Because of the various functions of HDAC6 in neurons and its potential as a therapeutic target, a number of inhibitors have been developed. The first of these includes tubacin, which is specific to the α-tubulin regulation and to HDAC6; however, it has high lipophilicity and is difficult to synthesize [10,27]. The second is tubastatin A and its respective group of analogs. This family of drugs is less lipophilic and more selective for HDAC6 and its deacetylase activity, but dosing mice with this compound did not result in significant Anti-cancer Compound Library exposure [28]. However, a recent study compared these two inhibitors and did find that tubastatin A was most effective in the peripheral nervous system at rescuing distal axonal loss and muscle innervation in mouse models of Charcot-Marie-Tooth disease [29]. Most recently, Acetylon Pharmaceuticals has developed a series of selective and potent HDAC6 inhibitors that efficiently cross the blood-brain barrier. In a recent study, one of the compounds in this series, ACY-738, resulted in an antidepressant-like phenotype in a social defeat model of depression in mice. Thus, we sought to evaluate the effectiveness of ACY-738 in an amyloid mouse model of AD on axonal transport, behavior, and amyloid pathology.

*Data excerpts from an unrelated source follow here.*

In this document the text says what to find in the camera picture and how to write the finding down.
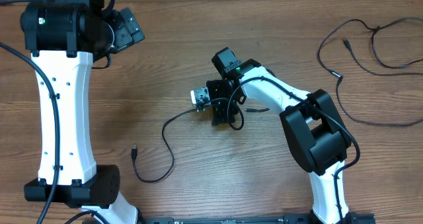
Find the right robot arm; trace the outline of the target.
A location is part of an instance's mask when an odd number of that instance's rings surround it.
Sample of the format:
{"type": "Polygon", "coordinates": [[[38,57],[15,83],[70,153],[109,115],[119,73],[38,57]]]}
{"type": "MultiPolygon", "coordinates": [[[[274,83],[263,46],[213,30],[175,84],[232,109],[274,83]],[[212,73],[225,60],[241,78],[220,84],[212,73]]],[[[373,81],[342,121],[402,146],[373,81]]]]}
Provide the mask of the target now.
{"type": "Polygon", "coordinates": [[[280,117],[292,157],[309,174],[315,221],[350,223],[342,172],[349,167],[347,149],[357,143],[330,95],[291,87],[259,62],[238,60],[229,48],[218,51],[211,62],[221,79],[190,92],[197,111],[213,106],[213,122],[232,126],[246,99],[265,105],[280,117]]]}

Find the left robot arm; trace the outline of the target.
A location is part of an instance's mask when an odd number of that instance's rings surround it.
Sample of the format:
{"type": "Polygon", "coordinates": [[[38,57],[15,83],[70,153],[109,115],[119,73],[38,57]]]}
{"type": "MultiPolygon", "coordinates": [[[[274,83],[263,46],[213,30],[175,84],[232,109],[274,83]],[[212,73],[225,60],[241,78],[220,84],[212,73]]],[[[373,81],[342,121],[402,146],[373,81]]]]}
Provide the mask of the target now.
{"type": "Polygon", "coordinates": [[[100,223],[140,223],[140,210],[120,193],[118,167],[96,163],[89,129],[94,62],[144,38],[132,12],[105,0],[41,0],[26,6],[20,27],[36,68],[42,126],[40,168],[25,199],[63,203],[100,223]]]}

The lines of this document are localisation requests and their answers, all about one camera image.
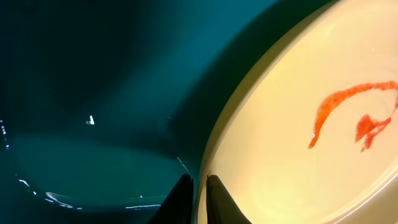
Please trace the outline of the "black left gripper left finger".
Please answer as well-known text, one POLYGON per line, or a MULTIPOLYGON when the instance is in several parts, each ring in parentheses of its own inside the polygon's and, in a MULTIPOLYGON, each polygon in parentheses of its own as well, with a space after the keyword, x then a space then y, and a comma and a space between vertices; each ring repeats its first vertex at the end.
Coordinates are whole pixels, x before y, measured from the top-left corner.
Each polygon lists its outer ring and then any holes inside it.
POLYGON ((183 174, 147 224, 191 224, 193 179, 183 174))

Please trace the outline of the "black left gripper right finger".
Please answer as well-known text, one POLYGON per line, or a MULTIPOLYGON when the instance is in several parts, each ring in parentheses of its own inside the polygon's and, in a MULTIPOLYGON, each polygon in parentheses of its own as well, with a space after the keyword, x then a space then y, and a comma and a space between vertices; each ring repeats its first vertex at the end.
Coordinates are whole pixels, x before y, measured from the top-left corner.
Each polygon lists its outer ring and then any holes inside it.
POLYGON ((251 224, 217 175, 206 180, 207 224, 251 224))

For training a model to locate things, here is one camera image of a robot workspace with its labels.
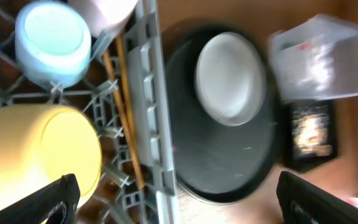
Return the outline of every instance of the yellow bowl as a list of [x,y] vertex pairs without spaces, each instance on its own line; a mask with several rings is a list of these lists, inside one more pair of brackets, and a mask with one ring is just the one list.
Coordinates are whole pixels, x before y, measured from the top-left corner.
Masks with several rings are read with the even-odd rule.
[[95,191],[101,147],[93,125],[61,105],[0,109],[0,210],[65,174],[75,174],[82,206]]

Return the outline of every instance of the pink bowl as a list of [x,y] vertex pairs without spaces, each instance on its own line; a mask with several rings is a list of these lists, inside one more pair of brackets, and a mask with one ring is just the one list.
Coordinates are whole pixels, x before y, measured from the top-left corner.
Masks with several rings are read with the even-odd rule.
[[93,37],[103,29],[115,35],[126,25],[138,0],[68,0],[87,23]]

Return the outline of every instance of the white bowl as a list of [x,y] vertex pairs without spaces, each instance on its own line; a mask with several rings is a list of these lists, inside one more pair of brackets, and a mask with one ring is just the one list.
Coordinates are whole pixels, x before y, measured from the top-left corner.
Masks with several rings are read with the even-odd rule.
[[254,46],[237,33],[219,34],[204,46],[195,79],[201,105],[226,126],[250,121],[264,102],[263,64]]
[[53,1],[26,5],[16,19],[16,59],[26,77],[47,87],[76,84],[90,63],[91,34],[82,17]]

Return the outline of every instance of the black tray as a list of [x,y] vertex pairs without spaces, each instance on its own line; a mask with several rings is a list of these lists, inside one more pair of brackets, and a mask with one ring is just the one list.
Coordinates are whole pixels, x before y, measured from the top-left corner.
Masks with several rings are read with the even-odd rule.
[[194,89],[198,55],[210,38],[222,32],[240,33],[222,25],[196,29],[178,44],[165,68],[178,183],[204,202],[227,204],[245,198],[262,183],[285,135],[268,69],[265,101],[252,121],[224,126],[200,105]]
[[[297,103],[290,103],[289,107],[289,115],[290,122],[288,123],[288,129],[291,131],[288,132],[288,150],[283,153],[283,160],[285,166],[296,170],[298,172],[307,172],[315,167],[324,164],[332,159],[337,158],[338,156],[338,141],[337,141],[337,131],[336,131],[336,116],[334,110],[334,101],[326,100],[326,101],[302,101]],[[313,108],[324,107],[324,114],[328,117],[326,124],[327,138],[326,144],[331,146],[331,153],[326,156],[317,156],[315,154],[307,154],[302,155],[299,153],[299,149],[294,143],[294,127],[293,120],[298,119],[295,118],[295,111],[299,111],[301,108],[305,107],[310,108],[309,110],[313,110]]]

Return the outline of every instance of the clear plastic container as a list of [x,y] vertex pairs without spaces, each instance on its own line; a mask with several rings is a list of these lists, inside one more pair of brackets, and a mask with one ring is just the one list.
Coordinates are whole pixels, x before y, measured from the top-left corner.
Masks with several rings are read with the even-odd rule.
[[284,102],[358,95],[358,25],[317,15],[270,39],[270,63]]

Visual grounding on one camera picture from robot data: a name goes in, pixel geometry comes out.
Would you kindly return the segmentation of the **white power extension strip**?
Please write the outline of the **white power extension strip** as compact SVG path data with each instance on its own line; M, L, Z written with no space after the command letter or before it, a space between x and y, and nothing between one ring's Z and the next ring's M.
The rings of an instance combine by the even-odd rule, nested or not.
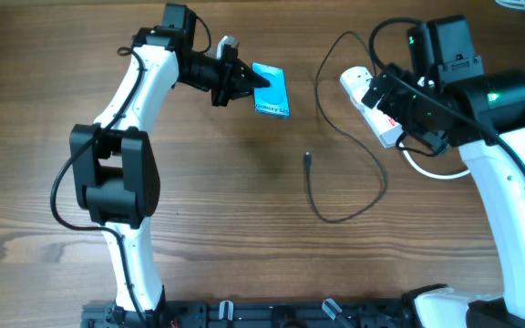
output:
M372 78L366 67L350 67L340 76L340 84L350 97L355 85L364 83L369 85ZM400 124L377 107L368 107L365 111L358 111L385 149L395 146L396 140L402 133Z

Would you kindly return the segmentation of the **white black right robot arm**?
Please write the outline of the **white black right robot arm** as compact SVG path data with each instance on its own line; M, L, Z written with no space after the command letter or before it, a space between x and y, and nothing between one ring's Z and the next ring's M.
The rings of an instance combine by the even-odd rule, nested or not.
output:
M381 64L363 103L432 154L459 152L482 198L503 279L499 295L445 284L408 292L412 324L525 327L525 73L485 73L462 15L405 24L412 69Z

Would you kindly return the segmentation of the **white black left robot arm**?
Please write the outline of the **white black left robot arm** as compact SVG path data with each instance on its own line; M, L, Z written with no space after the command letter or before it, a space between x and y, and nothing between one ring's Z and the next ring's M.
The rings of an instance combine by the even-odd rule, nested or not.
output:
M217 56L193 48L201 18L186 5L168 4L160 25L142 27L129 46L131 58L118 91L90 125L76 124L70 156L50 192L50 209L62 226L57 194L66 173L74 176L78 206L91 220L88 231L105 238L117 283L117 296L104 324L117 327L173 327L165 288L153 258L150 222L160 199L160 175L150 144L167 95L179 83L211 95L215 107L248 97L269 81L238 58L232 41Z

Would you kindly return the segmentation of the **blue Galaxy smartphone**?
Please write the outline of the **blue Galaxy smartphone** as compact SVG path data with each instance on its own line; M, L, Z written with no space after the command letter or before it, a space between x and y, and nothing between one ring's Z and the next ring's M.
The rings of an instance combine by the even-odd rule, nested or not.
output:
M252 63L252 70L270 83L268 87L254 89L255 112L278 118L289 118L291 111L283 70L256 62Z

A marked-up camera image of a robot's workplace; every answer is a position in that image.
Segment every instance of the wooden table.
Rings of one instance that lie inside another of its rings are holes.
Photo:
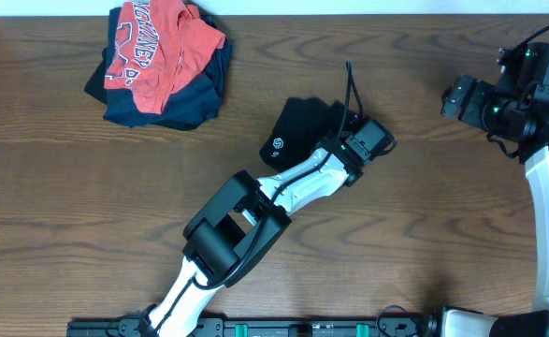
[[[61,336],[164,297],[182,229],[258,150],[289,96],[344,97],[399,145],[351,188],[313,202],[208,309],[371,316],[400,304],[530,310],[534,213],[524,169],[440,115],[457,75],[495,81],[498,48],[549,16],[221,17],[234,41],[220,117],[196,131],[102,120],[82,88],[107,18],[0,18],[0,336]],[[549,33],[541,39],[549,40]]]

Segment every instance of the white wall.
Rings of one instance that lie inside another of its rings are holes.
[[[123,0],[0,0],[0,16],[108,15]],[[549,13],[549,0],[195,0],[215,15]]]

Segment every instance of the folded black cloth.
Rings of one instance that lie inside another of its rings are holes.
[[[162,114],[139,112],[133,93],[128,89],[104,89],[106,60],[112,60],[114,56],[120,12],[120,8],[114,8],[109,13],[108,47],[102,52],[102,63],[85,85],[87,94],[108,105],[104,119],[130,127],[153,124],[187,131],[197,128],[208,119],[216,118],[223,103],[224,80],[233,50],[228,39],[223,48],[214,52],[201,74],[176,94],[170,95]],[[212,17],[201,19],[216,28]]]
[[[310,157],[318,140],[339,131],[344,105],[334,102],[330,107],[320,98],[286,100],[272,134],[259,155],[278,172],[290,169]],[[348,110],[343,130],[354,131],[357,113]]]

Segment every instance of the clothing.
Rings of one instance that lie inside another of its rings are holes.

Specifically, we chose the amyloid precursor protein/presenilin 1 (APP/PS1) mouse model because of the relevance of increased amyloid as an early marker of cognitive impairment in patients and in mice. In addition, amyloid has been highly associated with impairments in axonal transport and microtubule instability. Reduced axonal transport has been correlated with poor behavioral outcomes in mouse models of AD [8,12,30]. These correlations have linked Aß with tau proteins within dystrophic axons, leading to deficits in axonal transport. In addition, axonal transport deficits have been implicated as triggers for increased oxidative stress, and can lead to higher Aß deposition over time. Many of the proteins involved with this processing, including APP and PS1 have been observed to be accumulated in axons at presynaptic terminals, indicating that this transport process is necessary in the delivery of these cargo [31,32]. Specifically, the process of fast anterograde axonal transport is responsible for the delivery of these proteins. In addition, evidence suggests that APP directly interacts with kinesin in the development of microtubules and promotes axonal growth. Additional in vitro evidence of APP and PS1 manipulation in cell culture leads to altered axonal growth, morphologic changes, and swelling within neurons [33,34]. Finally, the APP/PS1 mouse model has been characterized using the MEMRI methodology for measurements of noninvasive, in vivo axonal transport rates, with rates decreasing beginning at age 3 months before overt biochemical changes in pathology as well as learning and memory deficits. Thus, we chose to evaluate the effects of ACY-738 at this time point, referred as 21 day or early treatment throughout the article. We selected a longer, 90-day treatment beginning at 3 months and evaluated at 6 months, referred to as the late or 90-day treatment throughout the article. Finally, axonal transport deficits have been linked to oxidative stress abnormalities before the onset of plaque depositions, all of which affect the microtubule network which ACY-738 targets through HDAC6 inhibition.